▶ _TASK PROMPT_
The listing below is to be copied exactly, with pictures excluded.

------------------------------------------------

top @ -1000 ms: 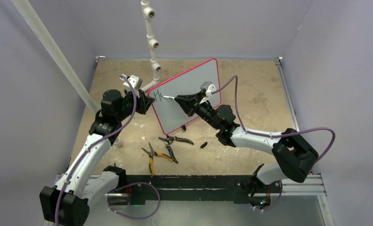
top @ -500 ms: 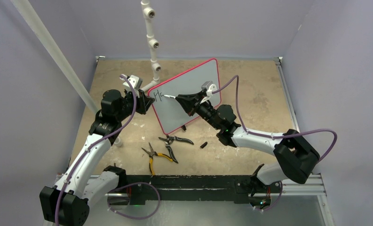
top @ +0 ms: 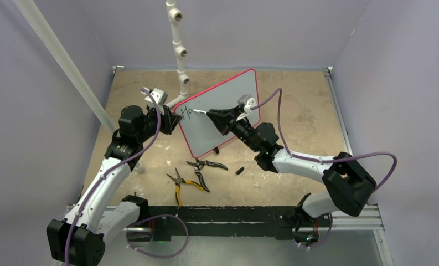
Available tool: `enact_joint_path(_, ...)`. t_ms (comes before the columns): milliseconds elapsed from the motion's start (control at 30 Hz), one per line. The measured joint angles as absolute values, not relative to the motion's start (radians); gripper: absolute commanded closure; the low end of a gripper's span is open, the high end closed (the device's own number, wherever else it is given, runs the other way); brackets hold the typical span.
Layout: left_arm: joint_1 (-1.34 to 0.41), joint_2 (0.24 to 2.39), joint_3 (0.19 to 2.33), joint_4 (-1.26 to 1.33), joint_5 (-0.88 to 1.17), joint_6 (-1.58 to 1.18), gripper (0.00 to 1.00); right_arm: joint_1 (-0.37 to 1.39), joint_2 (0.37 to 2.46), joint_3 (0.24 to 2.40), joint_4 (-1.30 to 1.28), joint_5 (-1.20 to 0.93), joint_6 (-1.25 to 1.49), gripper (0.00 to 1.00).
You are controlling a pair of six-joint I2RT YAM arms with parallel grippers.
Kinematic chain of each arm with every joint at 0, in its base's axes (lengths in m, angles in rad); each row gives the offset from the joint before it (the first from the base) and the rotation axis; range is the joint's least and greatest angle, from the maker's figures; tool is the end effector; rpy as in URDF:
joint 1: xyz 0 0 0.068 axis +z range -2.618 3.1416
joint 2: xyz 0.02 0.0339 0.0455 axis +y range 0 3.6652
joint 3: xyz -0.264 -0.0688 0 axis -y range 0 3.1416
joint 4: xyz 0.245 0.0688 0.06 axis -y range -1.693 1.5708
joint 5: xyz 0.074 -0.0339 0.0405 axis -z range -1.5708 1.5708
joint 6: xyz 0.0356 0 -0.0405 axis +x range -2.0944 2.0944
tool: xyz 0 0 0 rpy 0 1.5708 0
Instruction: Write a sentence on the whiteboard
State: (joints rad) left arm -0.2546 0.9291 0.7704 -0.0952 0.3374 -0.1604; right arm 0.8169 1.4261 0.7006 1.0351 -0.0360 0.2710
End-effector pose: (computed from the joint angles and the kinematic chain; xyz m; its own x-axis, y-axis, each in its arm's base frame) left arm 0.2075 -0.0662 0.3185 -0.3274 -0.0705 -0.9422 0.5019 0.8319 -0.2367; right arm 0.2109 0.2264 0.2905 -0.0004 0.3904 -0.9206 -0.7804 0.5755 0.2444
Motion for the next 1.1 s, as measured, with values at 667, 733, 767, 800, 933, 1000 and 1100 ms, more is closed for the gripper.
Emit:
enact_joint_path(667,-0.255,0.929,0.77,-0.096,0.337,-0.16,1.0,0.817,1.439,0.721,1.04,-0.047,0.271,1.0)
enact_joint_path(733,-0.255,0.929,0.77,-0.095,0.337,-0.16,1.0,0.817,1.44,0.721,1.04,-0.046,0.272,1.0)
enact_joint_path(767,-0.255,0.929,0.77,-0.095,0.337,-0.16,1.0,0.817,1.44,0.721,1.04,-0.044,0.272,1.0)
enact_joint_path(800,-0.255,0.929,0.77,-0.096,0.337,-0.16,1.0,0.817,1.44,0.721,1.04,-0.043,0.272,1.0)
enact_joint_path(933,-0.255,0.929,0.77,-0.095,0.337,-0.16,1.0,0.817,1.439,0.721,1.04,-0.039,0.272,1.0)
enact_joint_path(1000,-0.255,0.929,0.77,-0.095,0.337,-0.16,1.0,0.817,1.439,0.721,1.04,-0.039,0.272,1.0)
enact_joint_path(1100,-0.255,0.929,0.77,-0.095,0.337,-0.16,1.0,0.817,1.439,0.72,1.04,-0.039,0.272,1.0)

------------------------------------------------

▶ _ANSWER FOR THE TASK_
top @ -1000 ms: 
top @ -500 ms: 
top @ +0 ms: 
Available tool: `enact_joint_path(_, ...)`. t_ms (comes before the columns): milliseconds elapsed from the motion's start (control at 30 Hz), one per line. The measured joint angles as absolute values, not relative to the motion's start (radians); gripper: absolute commanded closure; the low end of a gripper's span is open, the high end closed (the device's own number, wherever else it is given, runs the other way); brackets hold the typical span.
Layout: left_arm: joint_1 (-1.34 to 0.41), joint_2 (0.24 to 2.39), joint_3 (0.19 to 2.33), joint_4 (-1.26 to 1.33), joint_5 (-0.88 to 1.17), joint_6 (-1.58 to 1.18), gripper (0.00 to 1.00); right_arm: joint_1 (-0.37 to 1.39), joint_2 (0.37 to 2.46), joint_3 (0.24 to 2.40), joint_4 (-1.30 to 1.28), joint_5 (-1.20 to 0.93), joint_6 (-1.25 to 1.49), gripper (0.00 to 1.00).
You are controlling a pair of six-joint I2RT YAM arms with parallel grippers.
Kinematic chain of each arm with every joint at 0, in its base's axes (lengths in m, angles in rad); each row gives the offset from the joint before it (the first from the base) and the rotation axis; range is the joint's least and greatest angle, from the maker's figures; tool is the end effector; rpy as in URDF:
joint 1: xyz 0 0 0.068 axis +z range -2.618 3.1416
joint 2: xyz 0.02 0.0339 0.0455 axis +y range 0 3.6652
joint 3: xyz -0.264 -0.0688 0 axis -y range 0 3.1416
joint 4: xyz 0.245 0.0688 0.06 axis -y range -1.693 1.5708
joint 5: xyz 0.074 -0.0339 0.0405 axis -z range -1.5708 1.5708
joint 6: xyz 0.0356 0 -0.0405 axis +x range -2.0944 2.0944
tool: xyz 0 0 0 rpy 0 1.5708 0
Instruction: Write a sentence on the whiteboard
State: (joints rad) left arm -0.2546 0.9291 0.7704 -0.0952 0.3374 -0.1604; right arm 0.8169 1.4261 0.7006 1.0351 -0.0360 0.2710
End-effector pose: (computed from the joint angles and the kinematic chain; xyz m; its own x-axis, y-axis, each in its arm's base frame) left arm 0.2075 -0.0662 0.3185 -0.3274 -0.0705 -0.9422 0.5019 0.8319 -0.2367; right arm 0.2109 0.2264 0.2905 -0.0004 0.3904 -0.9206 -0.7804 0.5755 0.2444
Motion for the next 1.1 s, as measured, with values at 667, 733, 767, 800, 933, 1000 and 1100 ms, more is closed for the gripper.
Emit:
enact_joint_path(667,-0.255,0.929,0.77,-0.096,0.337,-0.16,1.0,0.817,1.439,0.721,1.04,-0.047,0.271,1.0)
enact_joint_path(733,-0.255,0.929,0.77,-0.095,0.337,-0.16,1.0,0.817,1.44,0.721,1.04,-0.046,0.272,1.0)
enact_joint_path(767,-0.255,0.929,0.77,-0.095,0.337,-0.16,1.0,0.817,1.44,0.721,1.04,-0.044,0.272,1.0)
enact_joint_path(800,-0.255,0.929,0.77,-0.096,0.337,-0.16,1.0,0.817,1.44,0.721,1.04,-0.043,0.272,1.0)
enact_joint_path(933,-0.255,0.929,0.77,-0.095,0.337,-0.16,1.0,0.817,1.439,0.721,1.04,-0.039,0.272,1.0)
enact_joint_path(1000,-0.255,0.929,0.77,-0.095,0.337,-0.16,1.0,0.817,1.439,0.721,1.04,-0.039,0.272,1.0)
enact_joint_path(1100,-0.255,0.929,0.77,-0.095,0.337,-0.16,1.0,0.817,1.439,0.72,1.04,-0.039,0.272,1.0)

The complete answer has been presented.